Título: Brasil se abstém na ONU para não contrariar Sudão
Autor: Chade, Jamil
Fonte: O Estado de São Paulo, 01/12/2006, Nacional, p. A7

Enquanto o presidente Luiz Inácio Lula da Silva fazia sua visita à África, o Itamaraty preferiu se abster nesta semana na votação na Organização das Nações Unidas de uma solução proposta pelos países ocidentais para a crise humanitária na região de Darfur, no Sudão, considerada pela ONU a mais grave do mundo. Nos últimos dias, o Conselho de Direitos Humanos das Nações Unidas vem debatendo o assunto. Europeus e outros países ocidentais propuseram uma resolução em que se pedia que o Sudão investigasse e punisse autoridades dentro do governo responsáveis pelos massacres.

Mas com o apoio dos países árabes, africanos e com a abstenção do Brasil, o Sudão conseguiu evitar a aprovação da proposta. Zâmbia, Filipinas e Ilhas Maurício também se abstiveram.

O conflito começou em fevereiro de 2003 entre população de etnia africana do país e governo muçulmano do Sudão. Cerca de 2,5 milhões de pessoas foram obrigadas a deixar suas casas temendo as ações do Janjaweed, milícia conhecida por sua brutalidade contra os rebeldes em Darfur. O governo do Sudão sempre negou que esteja apoiando a milícia. Mas peritos da ONU acusam os representantes de Cartum de dar um apoio velado e de não punir os massacres.

O Brasil preferiu aprovar uma resolução proposta pelos próprios governos africanos, que pede o fim da crise, mas deixa a questão para ser resolvida entre os países do continente. A resolução ainda não aponta qualquer culpa do presidente do Sudão, Omar al-Bashir, e elogia o governo por colaborar com a ONU.

Diplomatas do Sudão não escondiam a satisfação em relação à posição brasileira, lembrando que a abstenção era 'reflexo da política do governo de Lula em relação à África'. 'O Brasil tem uma postura muito positiva', elogiou um funcionário de alto escalão do governo de Cartum.

Argentina e Uruguai, sócios do Brasil no Mercosul, apoiaram resolução da Europa pedindo investigações sobre o envolvimento do governo. 'Está difícil conseguir que o Brasil critique a África', afirmou um experiente negociador argentino na ONU.
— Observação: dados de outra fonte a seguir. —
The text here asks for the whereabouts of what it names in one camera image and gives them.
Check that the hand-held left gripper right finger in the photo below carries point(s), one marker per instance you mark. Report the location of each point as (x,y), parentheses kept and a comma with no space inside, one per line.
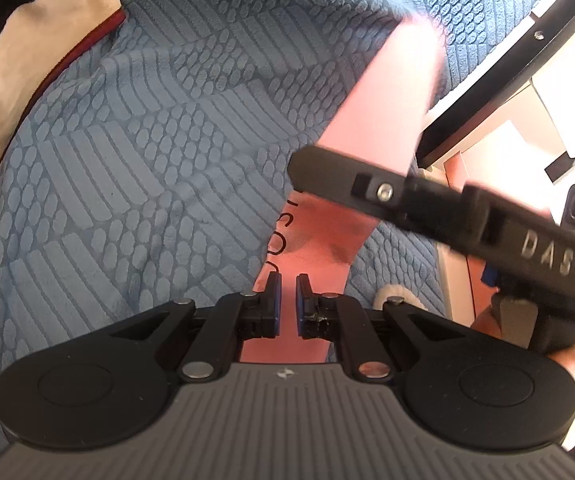
(301,305)

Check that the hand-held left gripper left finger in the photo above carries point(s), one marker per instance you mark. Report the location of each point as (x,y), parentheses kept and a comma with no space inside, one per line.
(273,300)

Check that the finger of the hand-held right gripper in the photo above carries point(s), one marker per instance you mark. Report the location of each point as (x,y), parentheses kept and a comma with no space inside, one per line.
(327,170)

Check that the pink cloth strip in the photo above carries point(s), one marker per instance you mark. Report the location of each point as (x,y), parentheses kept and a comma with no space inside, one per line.
(382,110)

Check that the white fluffy item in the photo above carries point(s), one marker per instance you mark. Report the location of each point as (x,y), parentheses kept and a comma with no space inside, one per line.
(392,296)

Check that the white cabinet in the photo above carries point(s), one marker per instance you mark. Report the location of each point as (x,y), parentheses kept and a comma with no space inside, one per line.
(557,110)

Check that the blue textured blanket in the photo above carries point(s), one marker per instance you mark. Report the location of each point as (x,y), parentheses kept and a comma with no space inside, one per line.
(142,160)

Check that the black frame rail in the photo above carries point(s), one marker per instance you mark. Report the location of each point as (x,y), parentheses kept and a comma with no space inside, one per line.
(507,70)
O Brasil, porém, se aliou a 28 países e aceitou a proposta dos europeus de promover uma reunião especial na ONU sobre o assunto de Darfur, que deve ocorrer em 15 dias. 'Não temos problema com a realização de uma reunião. Vamos usá-la para esclarecer tudo', afirmou o diplomata de Cartum.

VISITA

Em um esforço para convencer alguns países considerados estratégicos, o Sudão convidou um diplomata brasileiro para viajar até Darfur, visita confirmada pela missão do Brasil na ONU, há duas semanas. 'O Brasil foi convidado por representar a América Latina e para ver com seus próprios olhos que a situação não é a que mostra a mídia. Há uma campanha internacional contra o Sudão e tudo não passa de uma grande mentira', afirmou o chefe da missão do Sudão na ONU, que pediu para não ter seu nome revelado.

Na ONU, as autoridades continuam chocadas com a situação em Darfur. O secretário-geral, Kofi Annan, pediu que os países formassem uma aliança para tratar da crise 'baseados em princípios' e não se dividissem entre Norte e Sul. 'O governo do Sudão e as milícias alinhadas a ele continuam a ser responsáveis pelas mais sérias violações de direitos humanos', disse a alta comissária da ONU para Direitos Humanos, Louis Arbour.